Fullscript Logo
Software,  Backend Development,  Engineering

Developing a Modern Search Stack: Learning-to-Rank with Metarank

Authors

Dave Currie,
Lucas Lins

Date Published

Share this post

This article is part of a series from Fullscript about how we built our modern search stack. You can find the other articles here.

In part 2 of this blog series, we described how we optimized the boost values for our Elasticsearch query using Quepid and Optuna. Although this helped to make our search results much more relevant, it was clear that we still had a long way to go. One issue with only using an Elasticsearch query to generate search results is that documents’ relevancy scores are always the sum of their BM25 scores multiplied by their boost values, essentially linear regression. This logic is too simplistic. Certain terms in a user’s query can be more/less important depending on the other terms in the query. For example, consider a search engine for a grocery store and the following search terms:

  • “Cheese”
  • “Cheese Pizza”
  • “Vegan Cheese Pizza”

In these examples, “cheese” becomes less important as other terms are added to the search query. Using just an Elasticsearch query to generate these search results could lead to irrelevant products being returned and ranked high. To help us overcome challenges like this, we developed a learning to rank (LTR) service using Metarank, an open-source ranking service.

What is Learning to Rank?

LTR is a family of machine learning techniques to improve the order of search results or recommendations. Instead of manually designing scoring functions (such as optimizing the boost values for an Elasticsearch query), you learn them from the data.

At a high level, an LTR service works by:

  • Collecting training data where you know (or can infer) which results are better than others (e.g. using product views, add-to-carts, purchases, etc.)
  • Extracting features for each item (text-based similarity scores, prices, popularity, etc.)
  • Training a machine learning model to rank results given a query

By adding an LTR service to our search stack, our results were no longer just based on matching terms, but also on users' behaviour. Their actions taught our reranking model which Elasticsearch fields were more important when multiple fields matched a query. Using this more sophisticated logic, our search metrics further improved, as did the feedback from our users.

How Metarank Helped Us Move Faster

To build an LTR service, you need to have collected quite a bit of data:

  • Product/document data: name, price, description, ingredients, etc.
  • Relevancy data: BM25 scores from Elasticsearch
  • User interaction data: clicks, add-to-carts, purchases, etc.
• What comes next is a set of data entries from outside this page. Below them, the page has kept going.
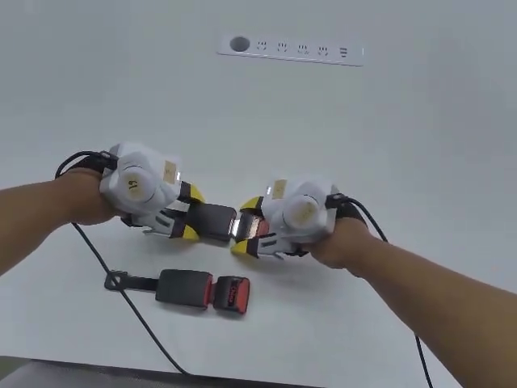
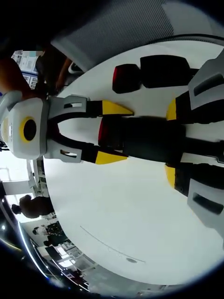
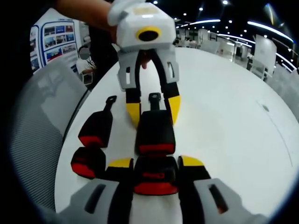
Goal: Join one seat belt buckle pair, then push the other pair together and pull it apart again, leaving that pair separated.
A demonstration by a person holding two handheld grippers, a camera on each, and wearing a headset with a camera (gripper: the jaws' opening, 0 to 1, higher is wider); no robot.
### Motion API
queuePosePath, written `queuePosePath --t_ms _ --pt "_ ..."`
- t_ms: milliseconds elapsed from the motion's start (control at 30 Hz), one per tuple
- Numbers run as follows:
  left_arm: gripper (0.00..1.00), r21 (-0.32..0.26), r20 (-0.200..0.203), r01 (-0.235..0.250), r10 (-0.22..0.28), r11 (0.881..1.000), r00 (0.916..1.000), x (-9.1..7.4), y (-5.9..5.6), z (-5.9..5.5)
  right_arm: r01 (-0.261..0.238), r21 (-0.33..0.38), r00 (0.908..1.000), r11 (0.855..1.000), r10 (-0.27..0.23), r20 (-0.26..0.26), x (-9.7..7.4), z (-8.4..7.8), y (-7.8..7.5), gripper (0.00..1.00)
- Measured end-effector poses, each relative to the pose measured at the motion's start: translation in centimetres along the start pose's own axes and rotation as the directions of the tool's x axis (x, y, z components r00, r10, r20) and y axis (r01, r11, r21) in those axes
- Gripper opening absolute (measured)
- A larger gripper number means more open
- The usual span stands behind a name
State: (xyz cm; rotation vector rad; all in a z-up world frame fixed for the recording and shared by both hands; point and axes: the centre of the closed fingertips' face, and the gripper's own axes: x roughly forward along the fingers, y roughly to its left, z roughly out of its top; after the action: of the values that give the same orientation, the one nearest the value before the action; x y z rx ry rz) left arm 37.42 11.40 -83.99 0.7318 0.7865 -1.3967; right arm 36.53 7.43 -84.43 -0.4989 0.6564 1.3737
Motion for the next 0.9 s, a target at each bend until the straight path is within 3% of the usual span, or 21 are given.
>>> queuePosePath --t_ms 900 --pt "0.33 -0.016 0.0 -0.008 0.008 1.0 1.0 -0.06 0.0 0.03 0.0 -0.001 0.9999 1.0 0.0 -0.014 0.03 0.09 -0.17 0.37"
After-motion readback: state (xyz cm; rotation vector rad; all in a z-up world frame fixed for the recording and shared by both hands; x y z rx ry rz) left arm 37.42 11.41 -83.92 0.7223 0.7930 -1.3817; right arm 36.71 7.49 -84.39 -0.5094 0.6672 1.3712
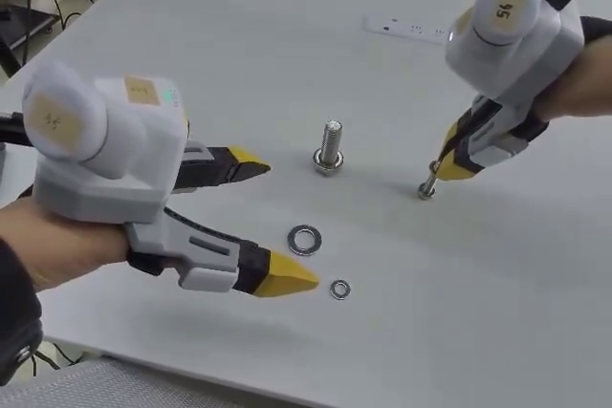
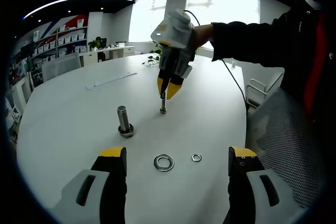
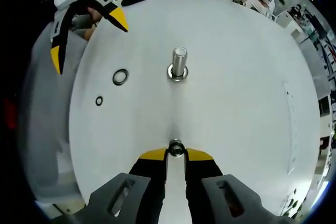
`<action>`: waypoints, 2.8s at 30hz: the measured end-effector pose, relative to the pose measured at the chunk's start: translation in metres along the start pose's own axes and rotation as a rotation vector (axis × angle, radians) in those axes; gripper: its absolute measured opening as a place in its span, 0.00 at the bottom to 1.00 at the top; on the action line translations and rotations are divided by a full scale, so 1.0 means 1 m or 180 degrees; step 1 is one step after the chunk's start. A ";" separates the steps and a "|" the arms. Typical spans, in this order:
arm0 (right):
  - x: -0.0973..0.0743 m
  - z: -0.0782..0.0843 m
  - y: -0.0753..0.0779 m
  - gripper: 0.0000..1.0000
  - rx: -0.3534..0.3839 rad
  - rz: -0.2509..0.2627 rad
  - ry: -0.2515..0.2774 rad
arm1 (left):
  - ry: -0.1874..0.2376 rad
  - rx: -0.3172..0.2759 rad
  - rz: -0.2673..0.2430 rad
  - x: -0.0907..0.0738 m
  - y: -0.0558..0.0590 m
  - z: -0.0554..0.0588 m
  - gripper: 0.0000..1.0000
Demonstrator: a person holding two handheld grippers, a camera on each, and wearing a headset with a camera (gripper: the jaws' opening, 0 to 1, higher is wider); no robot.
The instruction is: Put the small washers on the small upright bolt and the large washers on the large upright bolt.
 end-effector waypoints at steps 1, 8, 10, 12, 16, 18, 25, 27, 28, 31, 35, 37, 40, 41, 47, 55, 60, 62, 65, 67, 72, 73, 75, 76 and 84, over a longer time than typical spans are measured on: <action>0.001 0.000 0.000 0.14 0.0011 -0.0009 0.0005 | 0.0000 -0.0003 -0.0002 0.000 0.000 0.000 0.79; 0.015 0.004 -0.003 0.14 0.0061 -0.0070 -0.0026 | -0.0004 -0.0021 -0.0016 -0.001 -0.002 0.001 0.79; 0.019 0.006 -0.003 0.14 0.0065 -0.0071 -0.0044 | -0.0010 -0.0020 -0.0015 -0.001 -0.002 0.001 0.79; 0.023 0.006 -0.005 0.14 0.0083 -0.0102 -0.0044 | -0.0009 -0.0024 -0.0019 -0.001 -0.002 0.001 0.79; 0.029 0.009 -0.005 0.14 0.0098 -0.0115 -0.0051 | -0.0009 -0.0030 -0.0026 -0.001 -0.003 0.001 0.79; 0.030 0.009 -0.005 0.14 0.0106 -0.0126 -0.0056 | -0.0010 -0.0030 -0.0026 -0.001 -0.003 0.001 0.79; 0.033 0.009 -0.002 0.14 0.0079 -0.0111 -0.0057 | -0.0017 -0.0033 -0.0024 -0.001 -0.004 0.001 0.79; 0.033 0.009 -0.002 0.14 0.0072 -0.0109 -0.0049 | -0.0020 -0.0030 -0.0023 -0.001 -0.004 0.002 0.79; 0.033 0.009 -0.002 0.14 0.0064 -0.0108 -0.0050 | -0.0020 -0.0030 -0.0022 -0.001 -0.004 0.002 0.79; 0.034 0.009 -0.001 0.14 0.0064 -0.0105 -0.0051 | -0.0026 -0.0025 -0.0021 -0.001 -0.003 0.002 0.79; 0.034 0.009 -0.003 0.15 0.0058 -0.0116 -0.0054 | -0.0024 -0.0022 -0.0020 -0.001 -0.003 0.002 0.79; 0.034 0.009 -0.003 0.15 0.0058 -0.0112 -0.0050 | -0.0023 -0.0021 -0.0016 -0.001 -0.003 0.002 0.79; 0.033 0.009 -0.003 0.16 0.0073 -0.0114 -0.0040 | -0.0027 -0.0016 -0.0013 -0.001 -0.002 0.002 0.79; 0.033 0.009 -0.003 0.17 0.0081 -0.0114 -0.0039 | -0.0026 -0.0015 -0.0011 -0.001 -0.002 0.002 0.79; 0.031 0.018 0.001 0.18 0.0140 -0.0087 -0.0040 | -0.0024 -0.0009 -0.0009 -0.002 -0.001 0.001 0.79; 0.025 0.028 -0.007 0.19 0.0194 -0.0055 -0.0039 | -0.0021 0.0003 -0.0006 -0.001 0.000 0.001 0.79; 0.023 0.034 -0.011 0.19 0.0225 -0.0045 -0.0033 | -0.0016 0.0011 -0.0010 -0.001 0.000 0.000 0.79; 0.021 0.036 -0.013 0.20 0.0222 -0.0040 -0.0047 | -0.0015 0.0012 -0.0011 -0.001 0.001 0.000 0.79; 0.020 0.037 -0.015 0.20 0.0228 -0.0037 -0.0038 | -0.0010 0.0016 -0.0012 -0.002 0.001 0.000 0.79; 0.018 0.037 -0.020 0.20 0.0243 -0.0037 -0.0021 | -0.0009 0.0018 -0.0017 -0.002 0.001 0.000 0.79; 0.017 0.035 -0.029 0.20 0.0237 -0.0062 0.0002 | 0.0002 0.0035 -0.0024 -0.004 0.001 -0.002 0.79; 0.016 0.033 -0.035 0.20 0.0234 -0.0074 0.0017 | 0.0001 0.0035 -0.0025 -0.004 0.002 -0.002 0.79; 0.015 0.031 -0.040 0.20 0.0222 -0.0079 0.0028 | 0.0004 0.0039 -0.0031 -0.005 0.002 -0.002 0.79; 0.015 0.030 -0.042 0.20 0.0215 -0.0082 0.0026 | 0.0006 0.0038 -0.0031 -0.005 0.002 -0.002 0.79; 0.014 0.020 -0.062 0.21 0.0128 -0.0159 0.0058 | 0.0010 0.0035 -0.0044 -0.006 0.002 -0.002 0.78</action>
Point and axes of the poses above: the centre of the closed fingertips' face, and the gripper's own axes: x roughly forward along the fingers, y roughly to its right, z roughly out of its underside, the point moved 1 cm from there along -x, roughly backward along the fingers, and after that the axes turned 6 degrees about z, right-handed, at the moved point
We had this data ready, but we did not have the infrastructure in place to leverage it in an LTR service. This is where Metarank stepped in.
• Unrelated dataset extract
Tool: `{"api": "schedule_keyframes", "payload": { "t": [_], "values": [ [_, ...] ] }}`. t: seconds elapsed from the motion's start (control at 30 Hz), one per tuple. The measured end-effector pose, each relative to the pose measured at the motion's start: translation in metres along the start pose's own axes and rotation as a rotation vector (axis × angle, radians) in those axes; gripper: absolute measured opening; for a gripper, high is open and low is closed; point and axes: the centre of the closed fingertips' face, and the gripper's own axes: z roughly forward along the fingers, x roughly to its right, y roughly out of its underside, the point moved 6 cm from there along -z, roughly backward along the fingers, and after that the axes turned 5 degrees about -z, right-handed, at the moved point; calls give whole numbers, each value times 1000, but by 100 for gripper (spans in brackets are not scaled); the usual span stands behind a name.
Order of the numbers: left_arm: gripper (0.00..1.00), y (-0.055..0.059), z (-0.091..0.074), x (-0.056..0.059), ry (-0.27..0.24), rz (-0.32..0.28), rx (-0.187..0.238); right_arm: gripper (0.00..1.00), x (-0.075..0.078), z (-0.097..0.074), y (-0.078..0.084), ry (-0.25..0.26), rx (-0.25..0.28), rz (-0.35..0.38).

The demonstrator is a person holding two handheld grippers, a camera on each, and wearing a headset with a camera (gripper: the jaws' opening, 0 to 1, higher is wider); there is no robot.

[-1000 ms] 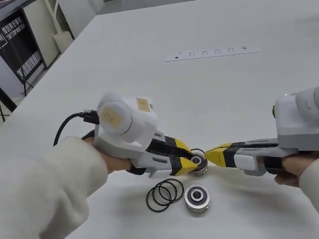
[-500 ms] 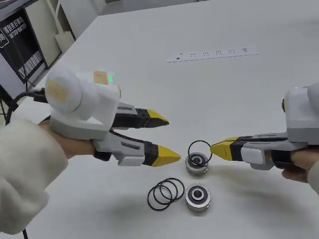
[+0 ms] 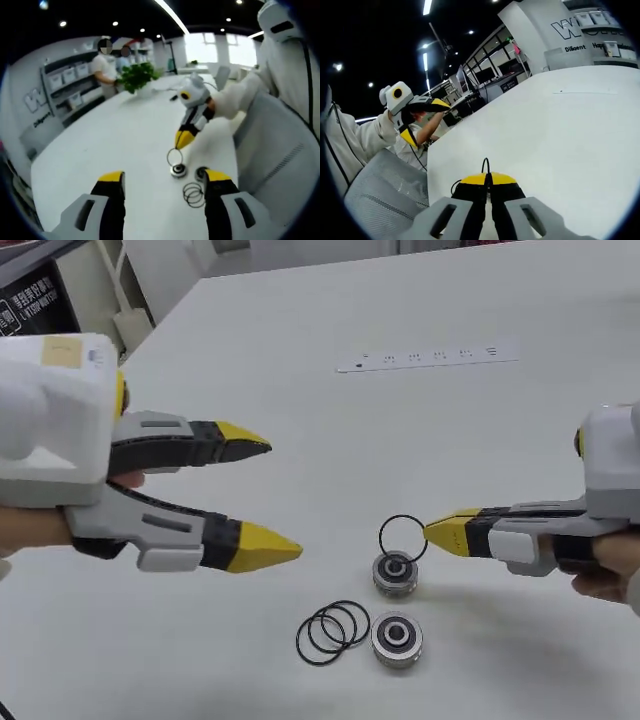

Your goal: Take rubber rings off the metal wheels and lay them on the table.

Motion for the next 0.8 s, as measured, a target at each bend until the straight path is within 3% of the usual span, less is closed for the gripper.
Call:
{"api": "schedule_keyframes", "payload": {
  "t": [0.23, 0.37, 0.8],
  "values": [
    [69, 10, -30, -3, -63, -40, 14, 0, -8, 2, -6, -17, -6, -21],
    [75, 19, -43, 2, -89, -69, 15, 0, -10, 3, -8, -24, -14, -29],
    [85, 45, -68, 19, -127, -156, 33, 0, -23, 7, -14, -61, -34, -46]
  ]
}}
Metarank provides tooling and infrastructure to build and deploy an LTR service. Specifically, it helped us:

  • Store and aggregate search data (user queries and clicks) into training data and a judgment list for the machine learning model
  • Create features for the machine learning model, e.g. popularity-based features
  • Train and serve our machine learning ranking models (based on XGBoost)

Optimizing our LTR service

Just like any other machine learning service, there’s much that can be tuned and optimized. Metarank allows you to export your training and testing data after it has been processed. This allows you to perform feature selection and tune your models’ hyperparameters to achieve better performance. We used Optuna to facilitate the optimization process.
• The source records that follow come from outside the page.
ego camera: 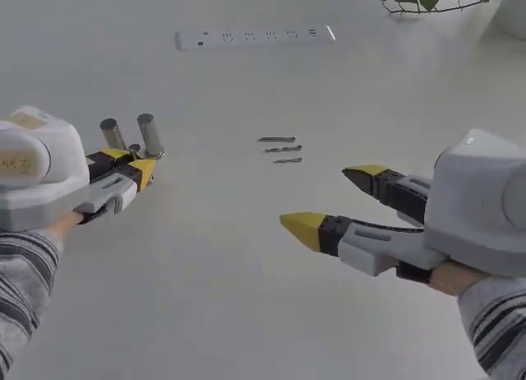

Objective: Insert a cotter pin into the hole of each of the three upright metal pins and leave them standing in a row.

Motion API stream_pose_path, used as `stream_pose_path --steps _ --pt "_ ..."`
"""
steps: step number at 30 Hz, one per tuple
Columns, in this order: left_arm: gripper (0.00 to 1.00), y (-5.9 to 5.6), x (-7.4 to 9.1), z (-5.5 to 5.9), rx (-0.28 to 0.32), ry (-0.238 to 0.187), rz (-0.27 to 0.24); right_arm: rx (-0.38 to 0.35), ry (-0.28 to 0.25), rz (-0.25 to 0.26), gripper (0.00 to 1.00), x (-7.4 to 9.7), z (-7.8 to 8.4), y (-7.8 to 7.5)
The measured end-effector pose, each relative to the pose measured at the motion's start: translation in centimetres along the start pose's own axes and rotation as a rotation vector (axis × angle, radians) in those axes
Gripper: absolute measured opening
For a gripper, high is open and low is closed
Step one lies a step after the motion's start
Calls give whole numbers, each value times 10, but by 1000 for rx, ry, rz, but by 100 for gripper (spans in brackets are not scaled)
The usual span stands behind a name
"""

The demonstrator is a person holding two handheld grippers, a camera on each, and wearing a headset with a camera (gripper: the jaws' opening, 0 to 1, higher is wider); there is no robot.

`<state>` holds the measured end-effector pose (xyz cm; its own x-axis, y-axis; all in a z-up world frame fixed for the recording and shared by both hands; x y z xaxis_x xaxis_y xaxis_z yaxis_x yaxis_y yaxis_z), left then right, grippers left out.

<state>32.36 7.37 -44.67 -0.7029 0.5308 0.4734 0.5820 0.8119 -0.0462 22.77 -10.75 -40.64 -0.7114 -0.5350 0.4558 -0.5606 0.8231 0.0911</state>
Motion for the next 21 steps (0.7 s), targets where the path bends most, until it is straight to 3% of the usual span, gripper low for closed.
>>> stream_pose_path --steps 11,21 --pt "5 -39 -4 5 -44 20 86 -1 17 -5 59 0 2 1" --pt "5 -63 -8 9 -57 28 138 -3 19 1 59 2 3 0"
Point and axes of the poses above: the centre of the closed fingertips' face, and the gripper's own axes: x roughly backward along the fingers, y roughly to its left, z roughly out of its underside, the point moved 1 cm from there along x, roughly backward along the fingers, and after that the axes turned 2 degrees about x, right-handed, at the moved point
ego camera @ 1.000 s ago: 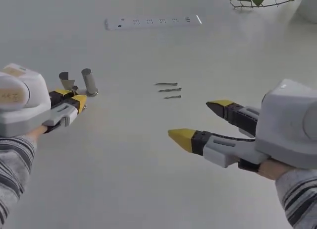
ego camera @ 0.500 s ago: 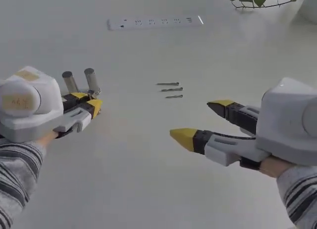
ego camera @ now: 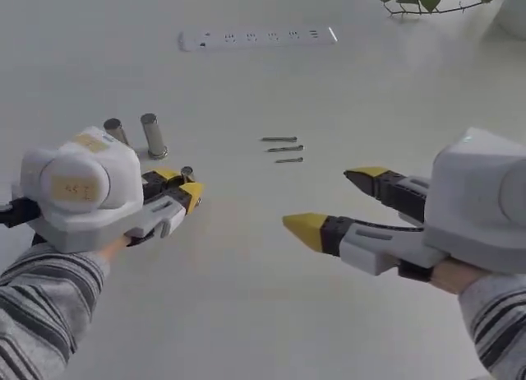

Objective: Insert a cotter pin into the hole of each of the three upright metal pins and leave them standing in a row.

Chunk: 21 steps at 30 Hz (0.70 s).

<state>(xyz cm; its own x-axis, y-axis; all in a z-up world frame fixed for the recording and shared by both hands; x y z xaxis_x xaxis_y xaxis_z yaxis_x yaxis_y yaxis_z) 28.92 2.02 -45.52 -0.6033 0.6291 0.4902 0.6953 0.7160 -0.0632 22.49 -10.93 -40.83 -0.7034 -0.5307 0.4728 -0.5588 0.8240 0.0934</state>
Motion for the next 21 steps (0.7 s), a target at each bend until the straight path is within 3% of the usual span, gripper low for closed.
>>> stream_pose_path --steps 18,21 --pt "6 -8 -2 0 1 -10 11 -14 21 0 57 -1 3 1" --pt "11 -8 -2 1 -1 -5 11 -9 35 2 57 -1 4 -1"
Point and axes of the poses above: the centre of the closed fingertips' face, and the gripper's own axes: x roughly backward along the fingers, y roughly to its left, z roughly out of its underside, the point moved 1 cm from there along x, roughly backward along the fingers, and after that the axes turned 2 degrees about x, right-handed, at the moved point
Metarank automatically generates your judgment list based on the weights you assign to interaction events. It’s important to align these weights with their frequencies and your business metrics. For example, an e-commerce website likely has many more product views than purchases, so the purchases’ weight should be set high enough to offset this difference. You could keep things simple by only using one interaction event for your judgment list (e.g. purchases), but you might lose some signal from other events (e.g. product views), which could increase the performance of your search engine.

At Fullscript, our search engine serves multiple types of users. At a high level, they are healthcare practitioners and their patients. These users live in many countries, mainly Canada and the US. We found that having user-type-and-country-specific LTR models best served our users, given their different search behaviours and product availability. This meant that we had to run our model optimization process for each model, but since it’s a process that can be automated, the reward-to-effect ratio is quite high.

Initial Retrieval + LTR

Adding a ranking service after our initial retrieval service (i.e. our Elasticsearch query) allowed us to specialize each service. In our previous article about optimizing Elasticsearch’s boost values, we optimized against NDCG@24. This decision was suitable given we only had one service, and NDCG is a valuable search metric. However, now that we have an initial retrieval and a reranking service, we can optimize our Elasticsearch query against recall and optimize the reranking service against NDCG. This focuses the initial retrieval service on getting relevant products and the reranking service on putting the most relevant products at the top of the results.

You can also optimize your feature set per service. You likely have some features that are relevant in one service but not the other. For example, the price of a product probably doesn’t affect whether it should be returned or not, but it could affect its ranking. By understanding and testing which features belong in which service, your search engine should be even more effective.